Jean continued her participation in track and field through to 1935 when she competed at the Sydney Nova Scotia 150th Anniversary Meet, a competition in which her performance produced three medals.  It is interesting to note that all of her outstanding achievements in athletics came at a time when women’s participation in elite sport was neither highly encouraged nor recognized.

While studying at Dalhousie Jean organized and coached summer girls softball teams as part of her employment with the Halifax Playgrounds.  She competed in the Nova Scotia Tennis Championship tournaments for several years.  A top student, Jean sang with the Dalhousie Chorale and played violin in the Dalhousie orchestra.

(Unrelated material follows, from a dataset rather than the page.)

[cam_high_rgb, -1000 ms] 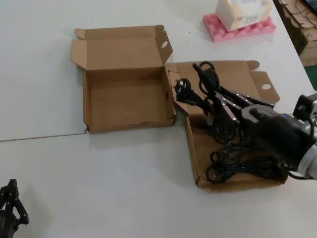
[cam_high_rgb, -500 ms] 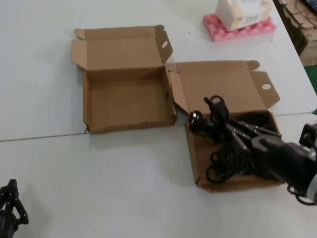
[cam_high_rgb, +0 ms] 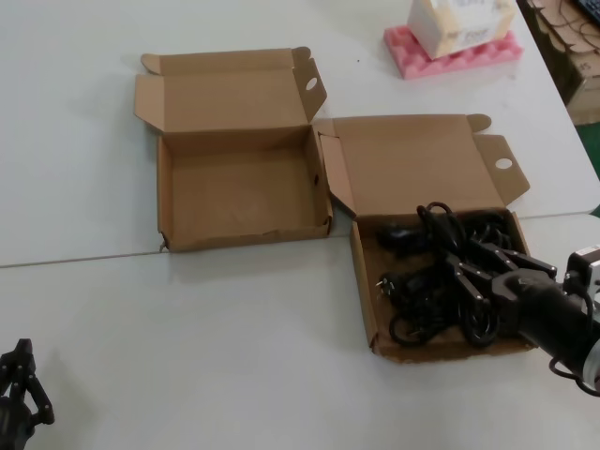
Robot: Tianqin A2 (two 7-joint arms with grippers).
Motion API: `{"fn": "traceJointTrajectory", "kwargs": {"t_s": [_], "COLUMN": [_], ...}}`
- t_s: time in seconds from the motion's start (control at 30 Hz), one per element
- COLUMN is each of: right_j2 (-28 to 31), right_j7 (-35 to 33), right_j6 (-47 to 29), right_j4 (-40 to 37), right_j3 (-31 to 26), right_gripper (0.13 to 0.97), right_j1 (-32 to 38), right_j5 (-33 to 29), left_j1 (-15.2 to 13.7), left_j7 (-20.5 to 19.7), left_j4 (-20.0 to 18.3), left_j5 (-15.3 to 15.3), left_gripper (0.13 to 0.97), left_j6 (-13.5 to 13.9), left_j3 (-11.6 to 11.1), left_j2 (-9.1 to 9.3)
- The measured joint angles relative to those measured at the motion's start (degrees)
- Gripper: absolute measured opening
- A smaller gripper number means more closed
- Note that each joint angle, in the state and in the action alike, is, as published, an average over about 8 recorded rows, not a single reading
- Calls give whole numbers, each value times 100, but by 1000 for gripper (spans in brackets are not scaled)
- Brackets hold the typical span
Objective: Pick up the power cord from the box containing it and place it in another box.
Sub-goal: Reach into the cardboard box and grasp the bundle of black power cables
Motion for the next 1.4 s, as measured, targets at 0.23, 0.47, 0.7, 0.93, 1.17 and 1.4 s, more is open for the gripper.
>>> {"fn": "traceJointTrajectory", "kwargs": {"t_s": [0.23,0.47,0.7,0.93,1.17,1.4], "right_j2": [-9,6,22,24,16,16], "right_j7": [0,0,0,0,0,0], "right_j6": [-57,-191,-268,-360,-413,-487], "right_j4": [167,278,287,265,263,314], "right_j3": [123,335,485,591,666,706], "right_gripper": [367,468,581,541,513,408], "right_j1": [-91,-215,-340,-466,-534,-592], "right_j5": [33,76,76,71,65,62], "left_j1": [0,0,0,0,0,0], "left_j7": [0,0,0,0,0,0], "left_j4": [0,0,0,0,0,0], "left_j5": [0,0,0,0,0,0], "left_gripper": [163,163,163,163,163,163], "left_j6": [0,0,0,0,0,0], "left_j3": [0,0,0,0,0,0], "left_j2": [0,0,0,0,0,0]}}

She began her teaching career at Morris Street School in Halifax in the fall of 1932.  While teaching, she wrote a regular column for the Halifax Herald with her own byline titled “Women’s Sport News,” later renamed “Women’s Sportlight”.  At Dalhousie and later as a member of the Halifax Ladies Athletic Club, Jean enjoyed competition with teammates and rivals like Gertrude Phinney, Marion Eaton, Jean Fraser, Josie Lava and Aileen Meagher.

Jean later taught senior English at Guysborough Municipal High School, in the community where she and her husband raised their three sons and a daughter.